Excerpts from a dataset

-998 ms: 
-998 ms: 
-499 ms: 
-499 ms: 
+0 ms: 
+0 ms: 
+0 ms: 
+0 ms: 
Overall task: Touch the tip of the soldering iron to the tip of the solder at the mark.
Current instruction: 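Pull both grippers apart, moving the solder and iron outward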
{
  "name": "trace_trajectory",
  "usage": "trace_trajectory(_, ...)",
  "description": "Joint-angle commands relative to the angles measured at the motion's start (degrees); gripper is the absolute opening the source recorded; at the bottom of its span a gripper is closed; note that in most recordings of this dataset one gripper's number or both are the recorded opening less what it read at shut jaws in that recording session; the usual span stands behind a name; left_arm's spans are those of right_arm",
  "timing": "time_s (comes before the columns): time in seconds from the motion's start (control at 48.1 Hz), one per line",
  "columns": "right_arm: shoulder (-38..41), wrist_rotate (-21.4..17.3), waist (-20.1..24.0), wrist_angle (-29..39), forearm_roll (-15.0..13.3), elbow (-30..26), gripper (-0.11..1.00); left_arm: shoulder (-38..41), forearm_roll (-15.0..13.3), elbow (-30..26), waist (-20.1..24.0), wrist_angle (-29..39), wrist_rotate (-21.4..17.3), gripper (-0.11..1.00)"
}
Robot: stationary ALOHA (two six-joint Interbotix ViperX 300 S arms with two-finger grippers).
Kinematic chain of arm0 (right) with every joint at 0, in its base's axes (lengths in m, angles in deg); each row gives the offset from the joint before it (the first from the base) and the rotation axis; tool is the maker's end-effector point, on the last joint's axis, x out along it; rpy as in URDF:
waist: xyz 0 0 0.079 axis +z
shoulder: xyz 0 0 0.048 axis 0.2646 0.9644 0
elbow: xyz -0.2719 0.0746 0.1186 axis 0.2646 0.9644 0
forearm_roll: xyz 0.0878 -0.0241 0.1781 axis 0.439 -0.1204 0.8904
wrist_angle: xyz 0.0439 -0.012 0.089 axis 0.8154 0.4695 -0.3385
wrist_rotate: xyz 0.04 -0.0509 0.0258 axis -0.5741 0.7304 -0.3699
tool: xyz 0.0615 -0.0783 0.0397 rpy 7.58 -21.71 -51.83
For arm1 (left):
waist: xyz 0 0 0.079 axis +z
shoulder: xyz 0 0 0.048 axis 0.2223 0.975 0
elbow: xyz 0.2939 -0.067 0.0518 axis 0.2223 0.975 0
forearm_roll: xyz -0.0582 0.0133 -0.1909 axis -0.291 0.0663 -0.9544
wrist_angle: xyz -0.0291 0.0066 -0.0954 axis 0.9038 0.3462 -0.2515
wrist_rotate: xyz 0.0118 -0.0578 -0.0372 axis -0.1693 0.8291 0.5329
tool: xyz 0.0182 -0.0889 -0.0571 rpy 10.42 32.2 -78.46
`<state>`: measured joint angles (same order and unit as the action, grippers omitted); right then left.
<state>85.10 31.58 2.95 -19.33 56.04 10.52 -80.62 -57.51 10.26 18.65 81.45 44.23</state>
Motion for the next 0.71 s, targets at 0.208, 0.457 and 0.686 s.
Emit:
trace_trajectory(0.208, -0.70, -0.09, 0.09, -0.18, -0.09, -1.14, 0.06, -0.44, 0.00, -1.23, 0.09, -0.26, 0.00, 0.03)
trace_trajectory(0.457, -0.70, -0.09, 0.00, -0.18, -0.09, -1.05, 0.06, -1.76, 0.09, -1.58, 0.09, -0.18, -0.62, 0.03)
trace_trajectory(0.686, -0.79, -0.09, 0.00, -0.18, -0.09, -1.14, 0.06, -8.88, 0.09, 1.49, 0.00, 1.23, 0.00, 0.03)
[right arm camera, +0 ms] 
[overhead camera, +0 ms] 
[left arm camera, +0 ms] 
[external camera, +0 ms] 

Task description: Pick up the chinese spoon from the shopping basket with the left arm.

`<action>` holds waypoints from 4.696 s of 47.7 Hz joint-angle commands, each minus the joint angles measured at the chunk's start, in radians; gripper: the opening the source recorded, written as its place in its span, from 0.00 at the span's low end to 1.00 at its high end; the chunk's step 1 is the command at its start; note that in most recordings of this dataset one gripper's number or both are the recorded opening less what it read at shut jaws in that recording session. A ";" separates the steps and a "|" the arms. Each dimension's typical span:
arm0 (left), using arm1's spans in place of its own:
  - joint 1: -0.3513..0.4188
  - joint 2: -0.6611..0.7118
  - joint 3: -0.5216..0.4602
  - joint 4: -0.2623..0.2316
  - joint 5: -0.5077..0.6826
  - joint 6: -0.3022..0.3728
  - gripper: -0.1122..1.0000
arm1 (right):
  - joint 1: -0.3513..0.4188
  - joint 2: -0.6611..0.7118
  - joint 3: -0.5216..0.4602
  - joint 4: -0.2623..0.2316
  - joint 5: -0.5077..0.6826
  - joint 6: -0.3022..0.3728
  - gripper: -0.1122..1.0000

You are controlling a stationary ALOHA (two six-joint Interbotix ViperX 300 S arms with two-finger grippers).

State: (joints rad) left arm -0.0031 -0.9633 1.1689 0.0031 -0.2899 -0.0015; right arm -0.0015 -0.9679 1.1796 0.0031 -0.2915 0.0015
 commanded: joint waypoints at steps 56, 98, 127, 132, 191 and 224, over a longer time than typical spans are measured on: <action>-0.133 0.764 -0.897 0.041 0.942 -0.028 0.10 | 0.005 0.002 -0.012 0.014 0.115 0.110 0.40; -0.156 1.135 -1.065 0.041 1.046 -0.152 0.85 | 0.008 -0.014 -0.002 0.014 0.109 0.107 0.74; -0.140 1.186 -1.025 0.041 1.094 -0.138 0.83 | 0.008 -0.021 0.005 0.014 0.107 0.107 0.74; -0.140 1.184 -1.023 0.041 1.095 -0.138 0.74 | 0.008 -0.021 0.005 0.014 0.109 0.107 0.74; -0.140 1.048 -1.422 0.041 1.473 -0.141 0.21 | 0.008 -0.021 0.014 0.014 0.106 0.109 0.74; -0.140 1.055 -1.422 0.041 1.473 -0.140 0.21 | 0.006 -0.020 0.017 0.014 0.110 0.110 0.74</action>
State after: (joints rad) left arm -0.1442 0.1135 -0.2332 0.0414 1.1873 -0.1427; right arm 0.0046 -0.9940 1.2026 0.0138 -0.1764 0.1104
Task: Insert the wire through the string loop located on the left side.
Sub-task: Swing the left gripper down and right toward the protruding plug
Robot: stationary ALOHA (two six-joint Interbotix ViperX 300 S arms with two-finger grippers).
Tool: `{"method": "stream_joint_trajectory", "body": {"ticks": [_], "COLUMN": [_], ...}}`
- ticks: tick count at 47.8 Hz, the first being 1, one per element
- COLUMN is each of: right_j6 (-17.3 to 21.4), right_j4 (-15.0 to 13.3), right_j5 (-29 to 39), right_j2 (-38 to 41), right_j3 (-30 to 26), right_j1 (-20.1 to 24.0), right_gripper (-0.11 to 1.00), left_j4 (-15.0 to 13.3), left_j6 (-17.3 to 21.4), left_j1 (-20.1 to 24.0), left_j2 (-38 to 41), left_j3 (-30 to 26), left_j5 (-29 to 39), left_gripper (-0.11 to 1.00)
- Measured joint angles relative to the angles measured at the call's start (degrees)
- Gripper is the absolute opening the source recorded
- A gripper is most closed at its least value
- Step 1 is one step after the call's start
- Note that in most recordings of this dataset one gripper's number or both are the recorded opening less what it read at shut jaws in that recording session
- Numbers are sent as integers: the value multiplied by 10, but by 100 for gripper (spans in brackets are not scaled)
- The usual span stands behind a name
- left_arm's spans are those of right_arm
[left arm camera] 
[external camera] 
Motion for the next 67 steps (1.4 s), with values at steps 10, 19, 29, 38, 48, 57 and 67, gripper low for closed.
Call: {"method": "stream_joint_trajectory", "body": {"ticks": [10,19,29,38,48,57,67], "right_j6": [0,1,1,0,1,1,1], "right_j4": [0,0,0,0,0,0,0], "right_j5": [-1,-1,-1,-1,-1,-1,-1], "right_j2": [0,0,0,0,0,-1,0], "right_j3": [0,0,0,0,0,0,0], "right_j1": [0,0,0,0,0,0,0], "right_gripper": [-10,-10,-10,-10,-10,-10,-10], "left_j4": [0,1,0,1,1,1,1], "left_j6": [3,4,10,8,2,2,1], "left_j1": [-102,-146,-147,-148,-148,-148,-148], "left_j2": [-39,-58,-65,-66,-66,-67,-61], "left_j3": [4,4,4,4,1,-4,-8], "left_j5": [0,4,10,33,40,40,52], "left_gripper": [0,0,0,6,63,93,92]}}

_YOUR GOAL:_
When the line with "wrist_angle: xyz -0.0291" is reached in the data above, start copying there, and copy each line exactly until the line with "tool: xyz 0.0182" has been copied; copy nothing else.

_ANSWER AREA:_
wrist_angle: xyz -0.0291 0.0066 -0.0954 axis 0.9038 0.3462 -0.2515
wrist_rotate: xyz 0.0118 -0.0578 -0.0372 axis -0.1693 0.8291 0.5329
tool: xyz 0.0182 -0.0889 -0.0571 rpy 10.42 32.2 -78.46

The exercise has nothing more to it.